__Task requirements__. Go through the data below. List every line that holds the word "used".

Records provided below:

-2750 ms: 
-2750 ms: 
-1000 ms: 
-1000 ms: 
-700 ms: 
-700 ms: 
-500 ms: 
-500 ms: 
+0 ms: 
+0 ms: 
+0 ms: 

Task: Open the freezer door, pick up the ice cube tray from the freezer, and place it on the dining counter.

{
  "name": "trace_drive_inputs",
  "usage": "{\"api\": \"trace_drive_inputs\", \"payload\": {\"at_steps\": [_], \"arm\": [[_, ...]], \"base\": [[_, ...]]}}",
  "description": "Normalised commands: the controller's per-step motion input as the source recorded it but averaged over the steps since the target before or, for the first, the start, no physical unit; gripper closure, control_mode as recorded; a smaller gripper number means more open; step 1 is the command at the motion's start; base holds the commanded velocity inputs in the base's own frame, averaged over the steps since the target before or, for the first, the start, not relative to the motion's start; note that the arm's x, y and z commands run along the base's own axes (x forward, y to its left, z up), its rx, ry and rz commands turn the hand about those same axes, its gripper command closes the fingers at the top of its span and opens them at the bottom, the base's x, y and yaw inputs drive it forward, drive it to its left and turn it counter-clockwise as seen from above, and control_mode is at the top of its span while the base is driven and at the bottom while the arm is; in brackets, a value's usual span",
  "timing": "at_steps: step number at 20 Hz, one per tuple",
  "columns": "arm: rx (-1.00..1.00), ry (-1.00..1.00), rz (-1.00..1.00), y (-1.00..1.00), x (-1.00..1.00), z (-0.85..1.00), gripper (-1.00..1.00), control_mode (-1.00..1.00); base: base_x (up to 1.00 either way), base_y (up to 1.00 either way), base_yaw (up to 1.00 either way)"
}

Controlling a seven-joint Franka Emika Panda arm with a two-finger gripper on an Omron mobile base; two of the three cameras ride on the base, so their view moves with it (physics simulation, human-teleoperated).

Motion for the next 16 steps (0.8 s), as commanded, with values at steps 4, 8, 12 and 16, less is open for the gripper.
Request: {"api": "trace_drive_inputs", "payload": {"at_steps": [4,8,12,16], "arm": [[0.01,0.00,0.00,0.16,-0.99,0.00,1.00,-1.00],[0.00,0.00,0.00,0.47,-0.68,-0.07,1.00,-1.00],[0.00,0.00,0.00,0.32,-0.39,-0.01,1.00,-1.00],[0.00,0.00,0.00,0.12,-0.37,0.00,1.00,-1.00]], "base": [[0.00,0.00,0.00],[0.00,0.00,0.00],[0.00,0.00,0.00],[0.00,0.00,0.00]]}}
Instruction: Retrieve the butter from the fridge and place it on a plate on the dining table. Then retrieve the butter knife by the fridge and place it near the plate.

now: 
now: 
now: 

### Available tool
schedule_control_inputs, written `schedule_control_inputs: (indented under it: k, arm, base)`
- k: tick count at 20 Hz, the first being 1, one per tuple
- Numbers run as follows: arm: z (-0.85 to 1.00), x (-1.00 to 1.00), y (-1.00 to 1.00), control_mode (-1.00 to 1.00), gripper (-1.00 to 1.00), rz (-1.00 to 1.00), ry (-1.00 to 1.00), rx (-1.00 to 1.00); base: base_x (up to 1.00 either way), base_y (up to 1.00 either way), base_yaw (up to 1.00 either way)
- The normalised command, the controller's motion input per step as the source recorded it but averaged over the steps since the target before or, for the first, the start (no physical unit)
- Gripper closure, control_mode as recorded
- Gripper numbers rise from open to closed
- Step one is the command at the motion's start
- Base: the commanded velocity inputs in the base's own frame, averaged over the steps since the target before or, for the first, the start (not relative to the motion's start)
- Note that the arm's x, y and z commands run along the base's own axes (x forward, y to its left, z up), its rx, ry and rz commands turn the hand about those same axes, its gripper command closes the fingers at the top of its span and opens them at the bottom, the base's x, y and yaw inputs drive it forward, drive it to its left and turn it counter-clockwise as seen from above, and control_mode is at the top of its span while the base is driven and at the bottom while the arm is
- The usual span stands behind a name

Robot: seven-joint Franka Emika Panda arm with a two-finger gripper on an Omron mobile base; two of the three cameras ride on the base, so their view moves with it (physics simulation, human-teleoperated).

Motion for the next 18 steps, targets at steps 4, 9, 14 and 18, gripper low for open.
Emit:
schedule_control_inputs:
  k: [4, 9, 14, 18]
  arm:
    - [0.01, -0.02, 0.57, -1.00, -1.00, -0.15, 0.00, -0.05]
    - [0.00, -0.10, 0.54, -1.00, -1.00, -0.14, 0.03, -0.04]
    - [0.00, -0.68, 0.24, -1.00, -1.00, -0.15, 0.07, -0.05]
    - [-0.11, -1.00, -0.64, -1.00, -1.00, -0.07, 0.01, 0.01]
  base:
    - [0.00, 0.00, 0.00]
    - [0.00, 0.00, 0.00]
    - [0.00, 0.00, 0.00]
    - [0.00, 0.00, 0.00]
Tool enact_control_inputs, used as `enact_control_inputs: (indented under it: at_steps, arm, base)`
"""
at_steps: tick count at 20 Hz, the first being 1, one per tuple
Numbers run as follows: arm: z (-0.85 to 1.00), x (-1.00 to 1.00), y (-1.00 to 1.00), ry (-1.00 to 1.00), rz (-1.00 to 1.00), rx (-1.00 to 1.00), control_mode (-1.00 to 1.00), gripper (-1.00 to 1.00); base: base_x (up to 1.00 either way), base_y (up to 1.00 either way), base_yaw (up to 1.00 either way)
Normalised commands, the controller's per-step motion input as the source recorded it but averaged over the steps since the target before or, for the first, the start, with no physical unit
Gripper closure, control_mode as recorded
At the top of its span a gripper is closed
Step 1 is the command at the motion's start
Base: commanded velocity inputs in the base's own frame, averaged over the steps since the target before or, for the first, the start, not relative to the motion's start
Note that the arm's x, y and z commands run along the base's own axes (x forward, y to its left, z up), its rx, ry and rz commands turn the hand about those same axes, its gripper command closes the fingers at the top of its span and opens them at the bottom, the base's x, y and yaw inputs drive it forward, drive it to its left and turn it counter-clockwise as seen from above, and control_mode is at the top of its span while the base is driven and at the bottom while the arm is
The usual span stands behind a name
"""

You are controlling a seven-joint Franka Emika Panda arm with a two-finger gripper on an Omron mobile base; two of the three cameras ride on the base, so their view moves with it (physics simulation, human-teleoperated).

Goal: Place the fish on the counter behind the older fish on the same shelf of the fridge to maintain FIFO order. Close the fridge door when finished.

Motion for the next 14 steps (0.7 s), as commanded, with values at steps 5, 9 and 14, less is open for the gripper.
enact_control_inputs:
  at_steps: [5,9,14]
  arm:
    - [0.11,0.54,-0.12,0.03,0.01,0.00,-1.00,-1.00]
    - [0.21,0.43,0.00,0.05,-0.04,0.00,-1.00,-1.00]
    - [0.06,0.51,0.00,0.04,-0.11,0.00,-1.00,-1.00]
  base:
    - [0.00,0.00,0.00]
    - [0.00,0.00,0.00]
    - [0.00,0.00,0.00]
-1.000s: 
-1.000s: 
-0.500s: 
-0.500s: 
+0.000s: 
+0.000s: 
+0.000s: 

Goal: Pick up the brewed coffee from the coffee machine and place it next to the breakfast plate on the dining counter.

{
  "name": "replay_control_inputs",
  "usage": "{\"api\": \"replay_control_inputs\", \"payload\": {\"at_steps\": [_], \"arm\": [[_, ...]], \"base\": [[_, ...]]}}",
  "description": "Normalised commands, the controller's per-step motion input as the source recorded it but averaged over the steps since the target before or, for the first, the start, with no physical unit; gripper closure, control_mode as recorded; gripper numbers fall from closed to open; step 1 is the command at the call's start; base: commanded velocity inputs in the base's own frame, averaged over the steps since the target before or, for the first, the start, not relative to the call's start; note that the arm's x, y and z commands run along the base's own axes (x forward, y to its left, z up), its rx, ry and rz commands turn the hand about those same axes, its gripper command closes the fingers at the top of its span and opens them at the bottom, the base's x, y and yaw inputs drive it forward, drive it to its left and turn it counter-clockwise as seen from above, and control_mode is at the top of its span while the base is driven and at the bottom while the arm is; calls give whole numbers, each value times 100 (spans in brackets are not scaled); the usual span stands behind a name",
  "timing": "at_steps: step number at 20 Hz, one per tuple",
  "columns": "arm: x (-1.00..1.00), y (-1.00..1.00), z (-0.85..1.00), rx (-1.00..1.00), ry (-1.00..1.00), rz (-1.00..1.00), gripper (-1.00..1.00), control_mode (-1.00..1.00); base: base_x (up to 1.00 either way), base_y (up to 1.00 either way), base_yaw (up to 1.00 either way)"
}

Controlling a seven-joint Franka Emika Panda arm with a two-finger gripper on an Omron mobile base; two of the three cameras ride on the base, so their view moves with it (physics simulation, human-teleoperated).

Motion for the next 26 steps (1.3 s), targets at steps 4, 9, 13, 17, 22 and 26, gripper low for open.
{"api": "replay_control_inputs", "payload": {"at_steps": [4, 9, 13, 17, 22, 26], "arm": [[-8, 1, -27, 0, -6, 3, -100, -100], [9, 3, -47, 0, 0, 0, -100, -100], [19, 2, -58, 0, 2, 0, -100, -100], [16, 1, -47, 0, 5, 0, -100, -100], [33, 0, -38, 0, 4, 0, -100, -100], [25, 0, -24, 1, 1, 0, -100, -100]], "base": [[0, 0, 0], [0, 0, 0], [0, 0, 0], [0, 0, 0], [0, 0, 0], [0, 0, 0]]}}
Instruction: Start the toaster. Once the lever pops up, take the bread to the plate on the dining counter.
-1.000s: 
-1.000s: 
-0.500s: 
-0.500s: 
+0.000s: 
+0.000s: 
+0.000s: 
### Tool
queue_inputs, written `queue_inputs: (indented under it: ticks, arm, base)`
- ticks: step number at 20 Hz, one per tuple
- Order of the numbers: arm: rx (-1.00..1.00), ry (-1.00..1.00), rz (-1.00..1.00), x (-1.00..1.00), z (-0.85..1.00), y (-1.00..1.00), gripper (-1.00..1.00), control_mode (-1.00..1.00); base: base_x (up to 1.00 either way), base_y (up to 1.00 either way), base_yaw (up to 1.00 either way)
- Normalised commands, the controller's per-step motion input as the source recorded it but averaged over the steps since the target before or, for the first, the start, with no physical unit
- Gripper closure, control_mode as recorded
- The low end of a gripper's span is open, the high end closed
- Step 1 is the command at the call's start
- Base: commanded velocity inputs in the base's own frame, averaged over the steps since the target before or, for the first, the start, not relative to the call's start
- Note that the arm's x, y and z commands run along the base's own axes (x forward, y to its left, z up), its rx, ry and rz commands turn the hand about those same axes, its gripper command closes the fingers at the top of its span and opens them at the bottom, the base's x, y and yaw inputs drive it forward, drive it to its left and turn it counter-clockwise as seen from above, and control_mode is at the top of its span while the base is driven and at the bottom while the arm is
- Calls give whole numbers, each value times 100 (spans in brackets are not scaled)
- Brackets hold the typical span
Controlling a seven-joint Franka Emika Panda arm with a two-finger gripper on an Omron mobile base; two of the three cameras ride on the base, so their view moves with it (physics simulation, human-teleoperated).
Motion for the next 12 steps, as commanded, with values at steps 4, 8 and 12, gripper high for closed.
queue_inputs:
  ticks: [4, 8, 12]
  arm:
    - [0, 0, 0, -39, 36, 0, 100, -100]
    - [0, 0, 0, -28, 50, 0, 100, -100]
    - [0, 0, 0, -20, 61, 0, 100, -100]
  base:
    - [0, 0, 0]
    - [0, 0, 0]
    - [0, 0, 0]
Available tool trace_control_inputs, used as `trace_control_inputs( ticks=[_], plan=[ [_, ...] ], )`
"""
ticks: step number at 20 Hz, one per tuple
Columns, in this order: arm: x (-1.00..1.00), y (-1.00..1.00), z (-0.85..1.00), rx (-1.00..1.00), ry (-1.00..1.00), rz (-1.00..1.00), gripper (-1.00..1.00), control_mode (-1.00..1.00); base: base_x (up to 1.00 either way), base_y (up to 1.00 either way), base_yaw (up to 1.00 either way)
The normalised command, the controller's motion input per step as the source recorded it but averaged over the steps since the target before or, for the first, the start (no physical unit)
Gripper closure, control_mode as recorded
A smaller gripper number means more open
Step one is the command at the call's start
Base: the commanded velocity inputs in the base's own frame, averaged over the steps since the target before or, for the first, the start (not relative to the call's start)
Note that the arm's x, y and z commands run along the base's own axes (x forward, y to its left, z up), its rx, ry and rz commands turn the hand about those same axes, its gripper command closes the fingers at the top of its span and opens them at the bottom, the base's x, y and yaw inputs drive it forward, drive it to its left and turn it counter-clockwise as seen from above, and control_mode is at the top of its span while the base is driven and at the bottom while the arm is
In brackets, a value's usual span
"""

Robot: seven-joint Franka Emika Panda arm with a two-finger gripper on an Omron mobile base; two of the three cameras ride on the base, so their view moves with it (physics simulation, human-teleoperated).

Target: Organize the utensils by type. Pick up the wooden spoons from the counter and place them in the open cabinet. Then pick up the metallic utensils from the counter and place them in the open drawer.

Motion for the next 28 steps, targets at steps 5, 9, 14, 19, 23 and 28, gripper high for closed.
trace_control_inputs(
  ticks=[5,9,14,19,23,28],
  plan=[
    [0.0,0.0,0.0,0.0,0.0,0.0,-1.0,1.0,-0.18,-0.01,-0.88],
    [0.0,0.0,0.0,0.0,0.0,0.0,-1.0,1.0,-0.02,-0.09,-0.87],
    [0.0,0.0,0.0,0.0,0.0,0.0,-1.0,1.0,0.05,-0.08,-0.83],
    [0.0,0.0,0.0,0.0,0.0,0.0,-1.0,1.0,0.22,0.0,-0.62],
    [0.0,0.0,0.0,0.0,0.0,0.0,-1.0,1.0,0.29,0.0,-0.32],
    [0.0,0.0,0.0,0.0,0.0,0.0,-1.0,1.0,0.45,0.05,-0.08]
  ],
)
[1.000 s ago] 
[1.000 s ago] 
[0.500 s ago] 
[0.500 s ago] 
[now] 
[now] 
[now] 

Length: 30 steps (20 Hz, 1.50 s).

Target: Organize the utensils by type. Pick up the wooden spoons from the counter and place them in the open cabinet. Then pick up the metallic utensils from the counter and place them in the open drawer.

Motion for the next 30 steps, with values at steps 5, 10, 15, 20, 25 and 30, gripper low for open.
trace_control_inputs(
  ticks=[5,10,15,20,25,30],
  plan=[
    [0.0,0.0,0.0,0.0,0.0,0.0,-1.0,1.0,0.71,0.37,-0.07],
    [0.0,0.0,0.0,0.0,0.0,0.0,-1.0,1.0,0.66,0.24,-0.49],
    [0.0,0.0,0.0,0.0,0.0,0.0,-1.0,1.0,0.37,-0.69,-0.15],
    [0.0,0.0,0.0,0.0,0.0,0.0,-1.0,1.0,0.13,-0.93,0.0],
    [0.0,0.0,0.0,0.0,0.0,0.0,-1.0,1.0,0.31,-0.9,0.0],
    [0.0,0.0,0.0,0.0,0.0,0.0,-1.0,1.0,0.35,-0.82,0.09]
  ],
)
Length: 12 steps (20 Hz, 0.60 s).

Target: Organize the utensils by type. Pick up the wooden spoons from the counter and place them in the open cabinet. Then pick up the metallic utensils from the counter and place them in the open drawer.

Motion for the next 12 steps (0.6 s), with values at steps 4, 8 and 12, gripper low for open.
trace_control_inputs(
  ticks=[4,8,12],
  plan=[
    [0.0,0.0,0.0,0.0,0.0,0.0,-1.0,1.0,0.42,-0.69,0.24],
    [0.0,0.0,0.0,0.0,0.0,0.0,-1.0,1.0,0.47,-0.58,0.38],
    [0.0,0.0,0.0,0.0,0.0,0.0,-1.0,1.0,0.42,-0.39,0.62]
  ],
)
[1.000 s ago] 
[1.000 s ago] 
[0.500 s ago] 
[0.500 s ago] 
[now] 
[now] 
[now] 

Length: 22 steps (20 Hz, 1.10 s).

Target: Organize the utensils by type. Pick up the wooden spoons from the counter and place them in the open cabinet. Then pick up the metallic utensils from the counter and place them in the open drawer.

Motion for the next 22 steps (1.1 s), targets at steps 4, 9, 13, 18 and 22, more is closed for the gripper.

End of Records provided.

__Solution below__.
Tool enact_control_inputs, used as `enact_control_inputs: (indented under it: at_steps, arm, base)`
Available tool trace_control_inputs, used as `trace_control_inputs( ticks=[_], plan=[ [_, ...] ], )`

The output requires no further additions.